[Date Prev][Date Next][Thread Prev][Thread Next][Date Index][Thread Index]

Re: Large file support (LFS)



Hi Rick,

> Howdy, I'd like to make certain an application here in SCD that uses
> netCDF can properly take advantage of LFS and netCDF's support of it.
> 
> I know the steps I have to follow with regard to compilation/etc. for my
> application to use the LFS API.

The situation with LFS is about to change with version 3.6.0-beta, and
there will be an announcement about it soon, but here's a summary.

The original netCDF format (known by it's file "magic number" as CDF1)
has a 32-bit size and a 32-bit file offset for each variable, which
limits the size of files even when compiled with LFS support.
Basically, the size of the last fixed-size variable or the last
record-size variable is unconstrained, as long as the offset from the
beginning of the file is less than 2^31.  There are examples of how
you can exploit this to write terabyte netCDF files here:

 
http://my.unidata.ucar.edu/content/software/netcdf/f90/documentation/f90-html-docs/guide9.html#2236524

but the limitations of permitting only a single large fixed-size
variable or multiple large record variables are fairly constraining.

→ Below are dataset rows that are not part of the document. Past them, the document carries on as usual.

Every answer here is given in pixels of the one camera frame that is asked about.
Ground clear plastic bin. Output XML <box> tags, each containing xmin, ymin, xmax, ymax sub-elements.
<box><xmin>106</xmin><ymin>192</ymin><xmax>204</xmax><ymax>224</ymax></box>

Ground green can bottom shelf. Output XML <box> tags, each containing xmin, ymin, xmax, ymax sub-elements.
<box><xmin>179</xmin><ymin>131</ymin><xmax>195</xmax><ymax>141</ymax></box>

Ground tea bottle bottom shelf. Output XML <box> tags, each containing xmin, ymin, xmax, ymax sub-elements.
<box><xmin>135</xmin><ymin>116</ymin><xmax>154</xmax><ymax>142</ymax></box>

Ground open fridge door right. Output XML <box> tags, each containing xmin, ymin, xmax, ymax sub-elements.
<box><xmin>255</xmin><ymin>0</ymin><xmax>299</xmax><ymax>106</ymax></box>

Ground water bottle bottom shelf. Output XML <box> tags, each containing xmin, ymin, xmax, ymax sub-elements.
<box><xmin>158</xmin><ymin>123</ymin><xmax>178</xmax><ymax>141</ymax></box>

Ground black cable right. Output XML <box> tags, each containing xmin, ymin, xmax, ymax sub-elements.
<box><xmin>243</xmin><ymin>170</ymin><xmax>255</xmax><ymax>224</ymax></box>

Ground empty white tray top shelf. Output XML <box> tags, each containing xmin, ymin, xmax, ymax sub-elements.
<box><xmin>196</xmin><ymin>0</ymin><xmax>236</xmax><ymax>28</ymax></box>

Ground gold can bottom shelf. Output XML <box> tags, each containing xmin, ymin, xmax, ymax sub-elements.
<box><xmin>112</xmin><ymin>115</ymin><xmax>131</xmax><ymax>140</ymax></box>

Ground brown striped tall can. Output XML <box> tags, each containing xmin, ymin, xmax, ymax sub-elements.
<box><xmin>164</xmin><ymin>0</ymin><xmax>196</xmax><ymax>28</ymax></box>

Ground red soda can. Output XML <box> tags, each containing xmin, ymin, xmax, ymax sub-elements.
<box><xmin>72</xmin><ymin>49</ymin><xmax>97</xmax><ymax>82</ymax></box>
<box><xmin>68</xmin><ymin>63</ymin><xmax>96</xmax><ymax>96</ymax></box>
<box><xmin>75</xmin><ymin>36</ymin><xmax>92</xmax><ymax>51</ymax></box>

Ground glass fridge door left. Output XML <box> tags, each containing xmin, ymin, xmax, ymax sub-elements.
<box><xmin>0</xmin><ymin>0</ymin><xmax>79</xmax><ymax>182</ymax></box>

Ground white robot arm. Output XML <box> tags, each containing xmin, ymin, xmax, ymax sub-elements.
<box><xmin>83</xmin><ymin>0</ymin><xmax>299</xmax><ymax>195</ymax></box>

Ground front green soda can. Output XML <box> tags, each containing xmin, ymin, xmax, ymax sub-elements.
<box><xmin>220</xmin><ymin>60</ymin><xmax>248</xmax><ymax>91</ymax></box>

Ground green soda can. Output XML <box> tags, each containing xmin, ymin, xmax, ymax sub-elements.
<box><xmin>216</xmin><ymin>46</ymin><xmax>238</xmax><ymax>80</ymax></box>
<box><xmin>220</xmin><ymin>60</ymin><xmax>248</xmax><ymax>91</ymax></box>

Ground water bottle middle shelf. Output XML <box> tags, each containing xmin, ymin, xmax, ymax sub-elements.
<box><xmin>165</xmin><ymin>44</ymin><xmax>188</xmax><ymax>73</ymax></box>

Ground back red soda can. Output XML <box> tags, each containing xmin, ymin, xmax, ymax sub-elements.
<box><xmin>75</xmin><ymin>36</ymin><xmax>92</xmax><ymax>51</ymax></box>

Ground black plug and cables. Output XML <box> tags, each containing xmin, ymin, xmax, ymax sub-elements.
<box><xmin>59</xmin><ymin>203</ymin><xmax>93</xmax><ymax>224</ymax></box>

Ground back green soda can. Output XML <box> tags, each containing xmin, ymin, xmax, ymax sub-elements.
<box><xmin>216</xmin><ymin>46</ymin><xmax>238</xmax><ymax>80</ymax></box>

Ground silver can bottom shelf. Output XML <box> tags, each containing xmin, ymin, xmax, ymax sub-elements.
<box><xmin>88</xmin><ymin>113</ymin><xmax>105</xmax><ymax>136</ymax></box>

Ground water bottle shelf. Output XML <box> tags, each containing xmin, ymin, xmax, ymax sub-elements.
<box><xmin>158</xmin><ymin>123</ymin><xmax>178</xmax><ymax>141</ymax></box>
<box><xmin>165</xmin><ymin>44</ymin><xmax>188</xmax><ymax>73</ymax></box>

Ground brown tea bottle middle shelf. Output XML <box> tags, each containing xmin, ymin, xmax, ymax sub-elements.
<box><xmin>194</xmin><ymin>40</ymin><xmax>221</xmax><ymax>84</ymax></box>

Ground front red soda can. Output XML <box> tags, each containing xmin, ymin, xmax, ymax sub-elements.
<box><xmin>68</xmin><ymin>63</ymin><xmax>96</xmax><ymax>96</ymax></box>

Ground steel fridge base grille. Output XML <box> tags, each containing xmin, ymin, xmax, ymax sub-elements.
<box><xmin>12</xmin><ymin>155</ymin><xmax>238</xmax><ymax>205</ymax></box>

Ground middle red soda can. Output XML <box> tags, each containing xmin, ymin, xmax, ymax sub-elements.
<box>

With 3.6.0, we're introducing the first new format for netCDF access
since 1988, changing the 32-bit file offsets to 64-bit offsets with
some code contributed by Greg Sjaardema of Sandia.  The new file
"magic number" will be 'C' 'D' 'F' '\002', and the library will still
read and write CDF1 files by default.  However if a user creates a
file with the NC_64BIT_OFFSET flag (or equivalent for the Fortran or
C++, or Java interfaces), the new format with 64-bit offsets will be
used.  Assuming the library is compiled with LFS support, this
eliminates many of the constraints for creating large netCDF files.

The remaining rules are:

 - The size of each fixed-size variable except the last fixed size
   variable has to be strictly less than 2**32 = 4294967296 bytes.
   The last fixed-size variable can be any size supported by the file
   system, e.g. terabytes.

 - The size of one record's worth of data for any record variable
   except for the last record variable in each record must also be
   strictly less than 2**32 bytes.  The size of one record's worth of
   data for the last record variable is unconstrained except by the
   file system.

So in particular, you'll be able to have as many 4 Gbyte fixed-size
variables as you want, with the last variable even larger.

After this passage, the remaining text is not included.